For every line in the material, print that line exactly.

START RECORDED DATA

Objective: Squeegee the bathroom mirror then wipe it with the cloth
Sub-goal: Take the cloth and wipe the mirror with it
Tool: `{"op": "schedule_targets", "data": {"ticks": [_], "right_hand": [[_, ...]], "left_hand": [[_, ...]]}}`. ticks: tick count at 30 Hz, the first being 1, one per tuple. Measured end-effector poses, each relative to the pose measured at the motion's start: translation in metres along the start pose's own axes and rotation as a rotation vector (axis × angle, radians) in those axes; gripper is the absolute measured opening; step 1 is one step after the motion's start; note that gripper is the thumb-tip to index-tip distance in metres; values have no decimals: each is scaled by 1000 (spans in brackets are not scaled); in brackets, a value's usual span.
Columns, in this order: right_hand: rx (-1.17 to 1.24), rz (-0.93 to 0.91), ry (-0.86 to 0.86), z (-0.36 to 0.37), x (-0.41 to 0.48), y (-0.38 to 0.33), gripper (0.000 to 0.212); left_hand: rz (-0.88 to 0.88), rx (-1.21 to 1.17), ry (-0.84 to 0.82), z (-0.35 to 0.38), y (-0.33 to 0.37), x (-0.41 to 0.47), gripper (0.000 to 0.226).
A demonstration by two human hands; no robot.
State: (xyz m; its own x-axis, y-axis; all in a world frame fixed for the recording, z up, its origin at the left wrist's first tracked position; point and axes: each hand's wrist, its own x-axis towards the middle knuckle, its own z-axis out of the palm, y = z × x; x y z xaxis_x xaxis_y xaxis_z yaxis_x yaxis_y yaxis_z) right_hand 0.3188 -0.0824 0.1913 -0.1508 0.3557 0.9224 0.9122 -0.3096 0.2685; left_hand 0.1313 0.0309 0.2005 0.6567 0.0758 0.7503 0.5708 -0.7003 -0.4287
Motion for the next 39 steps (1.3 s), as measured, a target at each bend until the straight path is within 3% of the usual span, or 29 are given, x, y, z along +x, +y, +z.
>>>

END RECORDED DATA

## RESPONSE TO THE TASK
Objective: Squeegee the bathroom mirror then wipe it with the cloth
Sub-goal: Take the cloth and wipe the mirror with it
Tool: `{"op": "schedule_targets", "data": {"ticks": [_], "right_hand": [[_, ...]], "left_hand": [[_, ...]]}}`. ticks: tick count at 30 Hz, the first being 1, one per tuple. Measured end-effector poses, each relative to the pose measured at the motion's start: translation in metres along the start pose's own axes and rotation as a rotation vector (axis × angle, radians) in those axes; gripper is the absolute measured opening; step 1 is one step after the motion's start; note that gripper is the thumb-tip to index-tip distance in metres; values have no decimals: each is scaled by 1000 (spans in brackets are not scaled); in brackets, a value's usual span.
Columns, in this order: right_hand: rx (-1.17 to 1.24), rz (-0.93 to 0.91), ry (-0.86 to 0.86), z (-0.36 to 0.37), x (-0.41 to 0.48), y (-0.38 to 0.33), gripper (0.000 to 0.212); left_hand: rz (-0.88 to 0.88), rx (-1.21 to 1.17), ry (-0.84 to 0.82), z (-0.35 to 0.38), y (-0.33 to 0.37), x (-0.41 to 0.47), gripper (0.000 to 0.226).
A demonstration by two human hands; no robot.
State: (xyz m; its own x-axis, y-axis; all in a world frame fixed for the recording, z up, its origin at the left wrist's first tracked position; point and axes: each hand's wrist, its own x-axis towards the middle knuckle, its own z-axis out of the palm, y = z × x; x y z xaxis_x xaxis_y xaxis_z yaxis_x yaxis_y yaxis_z) right_hand 0.3188 -0.0824 0.1913 -0.1508 0.3557 0.9224 0.9122 -0.3096 0.2685; left_hand 0.1313 0.0309 0.2005 0.6567 0.0758 0.7503 0.5708 -0.7003 -0.4287
Motion for the next 39 steps (1.3 s), as measured, a target at each bend until the straight path is within 3% of the usual span, or 29 are given, x, y, z along +x, +y, +z.
>>>

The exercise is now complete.